Oscar Ruffini was born on 10 April 1858 to Germans Ernest Ruffini and Adelaide Reihme, who migrated to the United States of America shortly after their marriage in 1848. Oscar and his siblings, Frederick, Alvin, Clara, and Camilla, were raised in Cleveland, Ohio. Documentation on Oscar's life before his arrival in San Angelo, Texas is spotty, but at 14 he and Frederick were apprenticed to a Cleveland-based architect. Oscar went independent four years later, while Frederick remained under the architect's tutelage.

==Architectural career==
From 1875 to 1877, Oscar worked for an architect in Cincinnati named George W. Rapp. From 1878 to 1880, he may have been residing and studying in Paris, though it is not known where exactly he studied.
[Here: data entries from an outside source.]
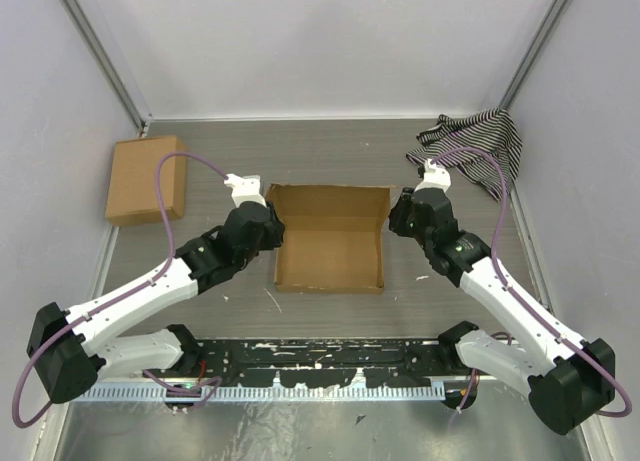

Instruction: Fold the paper box

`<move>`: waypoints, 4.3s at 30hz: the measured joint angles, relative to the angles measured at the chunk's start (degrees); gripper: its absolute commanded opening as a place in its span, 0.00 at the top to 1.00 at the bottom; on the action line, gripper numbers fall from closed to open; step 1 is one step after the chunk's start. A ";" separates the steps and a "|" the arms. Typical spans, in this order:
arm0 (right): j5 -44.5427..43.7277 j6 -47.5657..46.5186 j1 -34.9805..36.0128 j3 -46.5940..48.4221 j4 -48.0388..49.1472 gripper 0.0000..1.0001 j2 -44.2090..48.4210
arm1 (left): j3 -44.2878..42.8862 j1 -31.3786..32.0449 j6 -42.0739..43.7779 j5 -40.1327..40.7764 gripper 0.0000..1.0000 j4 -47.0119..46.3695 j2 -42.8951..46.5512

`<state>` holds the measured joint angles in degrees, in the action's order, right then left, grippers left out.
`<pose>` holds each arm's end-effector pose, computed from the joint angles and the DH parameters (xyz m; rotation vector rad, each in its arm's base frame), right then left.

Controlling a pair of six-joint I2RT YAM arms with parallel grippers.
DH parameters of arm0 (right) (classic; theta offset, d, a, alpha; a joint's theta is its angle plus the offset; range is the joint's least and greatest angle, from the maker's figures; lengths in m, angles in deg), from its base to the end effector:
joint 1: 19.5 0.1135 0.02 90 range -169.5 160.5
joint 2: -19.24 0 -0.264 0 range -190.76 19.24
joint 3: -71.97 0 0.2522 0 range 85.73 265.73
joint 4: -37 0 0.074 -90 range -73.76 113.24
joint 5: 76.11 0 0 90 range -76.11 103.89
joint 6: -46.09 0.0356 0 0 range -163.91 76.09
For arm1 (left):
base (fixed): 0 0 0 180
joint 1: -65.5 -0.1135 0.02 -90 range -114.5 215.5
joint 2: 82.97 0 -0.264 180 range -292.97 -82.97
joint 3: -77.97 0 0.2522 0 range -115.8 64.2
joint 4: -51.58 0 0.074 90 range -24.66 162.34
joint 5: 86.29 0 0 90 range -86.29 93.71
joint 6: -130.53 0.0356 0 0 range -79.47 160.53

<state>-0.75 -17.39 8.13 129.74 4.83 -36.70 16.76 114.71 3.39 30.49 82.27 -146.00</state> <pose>0.1971 0.0930 0.2855 0.1337 2.0917 0.3065 0.1699 -0.1724 0.2839 -0.0514 2.0979 -0.4197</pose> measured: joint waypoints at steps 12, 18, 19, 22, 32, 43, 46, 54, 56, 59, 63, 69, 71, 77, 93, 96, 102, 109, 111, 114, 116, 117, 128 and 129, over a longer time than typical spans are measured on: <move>1.29 -0.48 0.00 -0.96 0.96 0.48 1.68 | -0.57 0.00 -0.13 6.47 0.51 5.38 3.13; 4.26 -0.94 0.00 -2.56 2.75 0.48 2.56 | -0.68 0.02 0.70 9.09 0.51 7.02 3.26; 4.57 -0.98 0.00 -2.89 2.97 0.48 3.34 | -0.68 0.02 0.87 9.16 0.51 6.99 3.26; 4.94 -1.16 0.00 -3.15 3.04 0.48 5.55 | -0.68 0.00 1.16 9.16 0.51 6.97 3.21; 5.60 -2.80 0.00 -2.99 2.10 0.48 7.17 | -4.04 0.02 3.23 9.31 0.61 6.08 -0.61; 6.71 -3.76 0.00 -2.25 0.76 0.48 7.17 | -4.33 0.00 5.20 10.19 0.97 5.44 -0.85; 7.50 -3.82 0.00 -2.23 0.76 0.47 7.17 | -4.33 0.02 4.98 9.42 1.00 4.85 -0.85; 9.18 -3.80 0.00 -2.23 0.74 0.47 7.23 | -4.33 0.02 1.05 5.27 1.00 3.56 -0.96; 9.38 -3.78 0.00 -2.23 0.68 0.47 7.34 | -4.28 0.00 0.00 4.39 1.00 3.30 -1.01; 9.49 -3.78 0.00 -2.23 0.52 0.47 7.67 | -3.91 0.00 -1.11 3.54 0.97 2.69 -1.01; 9.84 -3.72 0.00 -2.43 0.22 0.47 7.96 | -3.41 0.02 -2.01 2.69 0.87 2.58 -0.98; 10.05 -3.61 0.00 -2.86 -2.67 0.43 10.80 | 0.11 0.87 -3.82 1.38 0.69 4.55 -0.17; 10.10 -3.43 0.00 -2.86 -4.31 0.41 12.55 | 1.46 1.49 -4.83 0.79 0.62 6.64 1.01; 11.15 -2.47 0.00 -1.36 -13.81 0.37 19.32 | 2.64 3.48 -8.63 -1.07 0.58 14.75 10.03; 11.80 1.97 0.00 5.09 -21.84 0.15 11.17 | -0.68 3.87 -11.47 1.86 0.31 27.36 21.35; 10.95 2.21 -0.31 4.11 -18.97 0.14 3.28 | -3.21 3.50 -10.03 2.56 0.28 25.42 9.40; 12.90 2.19 -3.41 1.60 -11.87 0.14 -9.25 | -7.02 -0.28 -7.30 1.18 0.28 20.76 -9.75; 17.07 1.60 -5.73 0.72 -4.55 0.18 -17.62 | -7.10 -7.54 -4.44 -4.50 0.30 14.21 -18.82; 18.32 1.16 -5.88 0.72 -2.86 0.20 -19.67 | -7.10 -8.17 -3.74 -5.75 0.31 12.59 -20.04; 20.37 0.63 -6.03 0.72 -0.44 0.21 -23.04 | -7.28 -8.22 -2.86 -7.89 0.33 9.92 -21.81; 21.97 0.63 -6.16 0.72 1.27 0.22 -24.44 | -7.56 -8.22 -2.27 -9.20 0.34 8.63 -22.95; 22.53 0.63 -6.27 0.72 2.03 0.22 -24.83 | -7.87 -8.20 -2.08 -9.73 0.34 8.26 -23.52; 25.77 0.24 -7.72 6.49 5.11 0.24 -31.98 | -15.02 -8.92 0.31 -12.52 0.36 6.51 -30.91; 25.81 0.20 -8.02 7.37 5.18 0.24 -32.85 | -15.58 -9.20 0.46 -12.66 0.36 6.49 -31.39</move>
<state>25.07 -17.19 0.11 137.11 10.01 -69.55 1.18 105.51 3.85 17.84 88.76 -177.38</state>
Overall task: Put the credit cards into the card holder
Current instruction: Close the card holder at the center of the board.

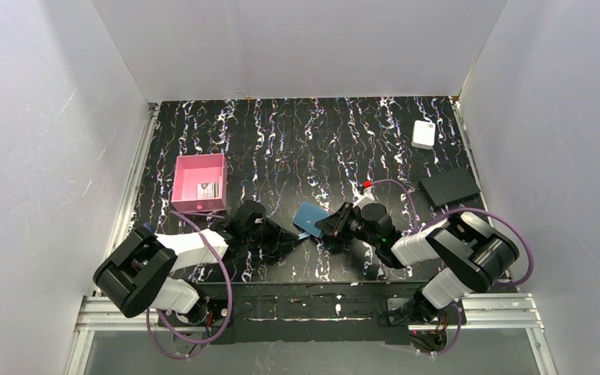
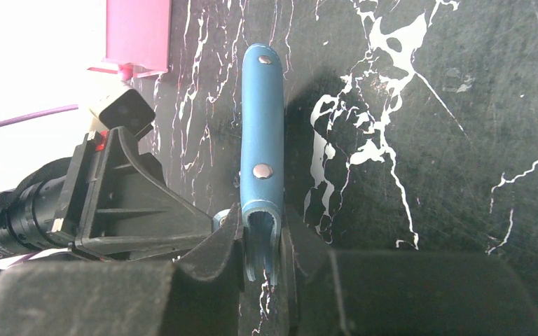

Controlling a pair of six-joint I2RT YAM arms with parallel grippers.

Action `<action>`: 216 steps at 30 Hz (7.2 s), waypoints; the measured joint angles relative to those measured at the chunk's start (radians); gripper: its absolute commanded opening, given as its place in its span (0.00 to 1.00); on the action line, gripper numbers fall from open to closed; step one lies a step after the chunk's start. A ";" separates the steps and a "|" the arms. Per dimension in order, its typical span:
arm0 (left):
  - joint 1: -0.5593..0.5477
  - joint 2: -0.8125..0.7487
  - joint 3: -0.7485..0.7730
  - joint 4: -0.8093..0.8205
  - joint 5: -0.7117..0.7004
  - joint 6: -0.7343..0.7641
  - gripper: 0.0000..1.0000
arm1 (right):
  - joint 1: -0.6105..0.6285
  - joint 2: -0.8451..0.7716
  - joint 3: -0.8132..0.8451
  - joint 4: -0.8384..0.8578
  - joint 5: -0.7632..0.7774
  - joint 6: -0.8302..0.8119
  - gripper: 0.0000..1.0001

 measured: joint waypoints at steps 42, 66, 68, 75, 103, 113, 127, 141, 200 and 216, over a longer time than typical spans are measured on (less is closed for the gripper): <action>0.000 0.045 0.222 -0.226 -0.073 0.291 0.00 | 0.147 -0.060 0.081 -0.150 0.114 -0.299 0.01; 0.026 0.070 0.239 -0.279 -0.077 0.319 0.00 | 0.204 -0.064 0.085 -0.158 0.205 -0.343 0.01; 0.026 0.070 0.239 -0.278 -0.077 0.324 0.00 | 0.206 -0.064 0.085 -0.158 0.209 -0.345 0.01; 0.026 0.070 0.240 -0.273 -0.076 0.335 0.00 | 0.210 -0.064 0.085 -0.158 0.216 -0.346 0.01; 0.026 0.070 0.257 -0.281 -0.077 0.387 0.00 | 0.211 -0.054 0.088 -0.151 0.216 -0.343 0.01; 0.027 0.124 0.304 -0.304 -0.061 0.400 0.00 | 0.211 -0.048 0.091 -0.151 0.222 -0.359 0.01; 0.034 0.198 0.413 -0.398 -0.056 0.460 0.00 | 0.204 -0.001 0.061 -0.045 0.248 -0.305 0.01; 0.049 0.366 0.638 -0.613 0.011 0.594 0.00 | 0.176 0.080 0.004 0.111 0.238 -0.189 0.01; -0.178 0.807 1.339 -1.229 -0.349 0.547 0.00 | -0.070 -0.343 -0.009 -0.502 0.062 -0.207 0.98; -0.179 0.784 1.297 -1.186 -0.348 0.556 0.00 | -0.071 -0.332 0.011 -0.532 0.087 -0.322 0.34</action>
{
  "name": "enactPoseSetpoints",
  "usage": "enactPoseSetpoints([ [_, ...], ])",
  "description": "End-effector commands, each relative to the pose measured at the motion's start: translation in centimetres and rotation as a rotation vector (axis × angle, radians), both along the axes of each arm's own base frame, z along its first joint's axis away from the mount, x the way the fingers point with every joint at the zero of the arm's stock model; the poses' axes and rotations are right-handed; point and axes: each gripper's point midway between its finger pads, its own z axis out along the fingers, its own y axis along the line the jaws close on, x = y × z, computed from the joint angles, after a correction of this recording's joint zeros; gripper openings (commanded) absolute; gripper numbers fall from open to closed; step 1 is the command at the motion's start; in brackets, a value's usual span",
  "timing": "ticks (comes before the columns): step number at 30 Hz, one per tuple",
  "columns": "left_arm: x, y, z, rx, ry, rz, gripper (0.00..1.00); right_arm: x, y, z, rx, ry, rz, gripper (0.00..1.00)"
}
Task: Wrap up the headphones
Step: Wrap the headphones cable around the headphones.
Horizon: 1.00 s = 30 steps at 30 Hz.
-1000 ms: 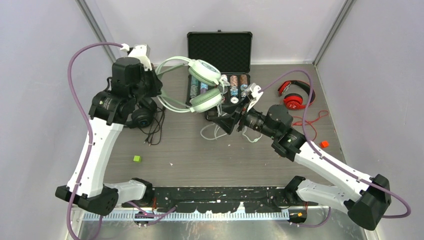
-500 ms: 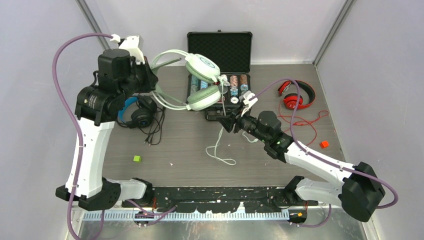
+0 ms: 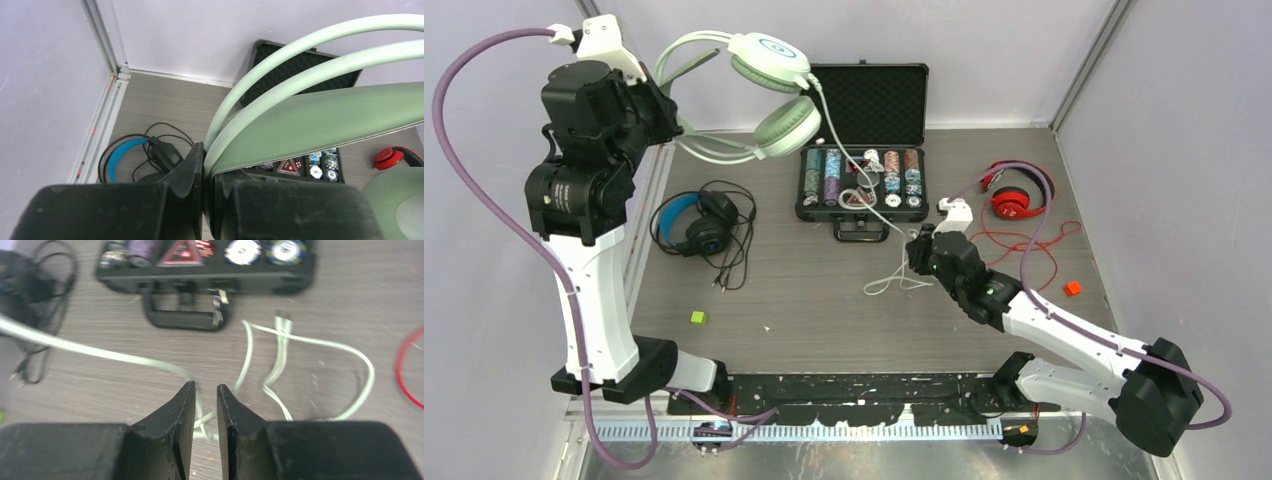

Ruffini was back in the United States by 1880, as he was at that time working in Evansville, Indiana. He then worked in St. Louis, Missouri from 1882 to 1883 in an unknown capacity. In early 1883, Frederick called Oscar to work for his practice in Austin. Oscar came to San Angelo in 1884, and settled permanently there shortly thereafter.

==Architectural style and legacy==
Ruffini's style leaned in a Neoclassical direction. Surviving sketchbooks in the possession of the Fort Concho Museum contain studies and sketches of Classical statuary and architectural details. Rather than Impressionism or avant-garde, in vogue in Paris during the 1870s, when Ruffini was alleged to have been studying there, Ruffini was influenced strongly by the Second Empire style of Napoleon III.

A number of Ruffini's works featured metal construction, which he most likely learned while working in St. Louis. Metal construction became more and more popular in the United States in the 1850s and mid-1880s. It was used in great effect in the central warehouses in St. Louis during the 1870s.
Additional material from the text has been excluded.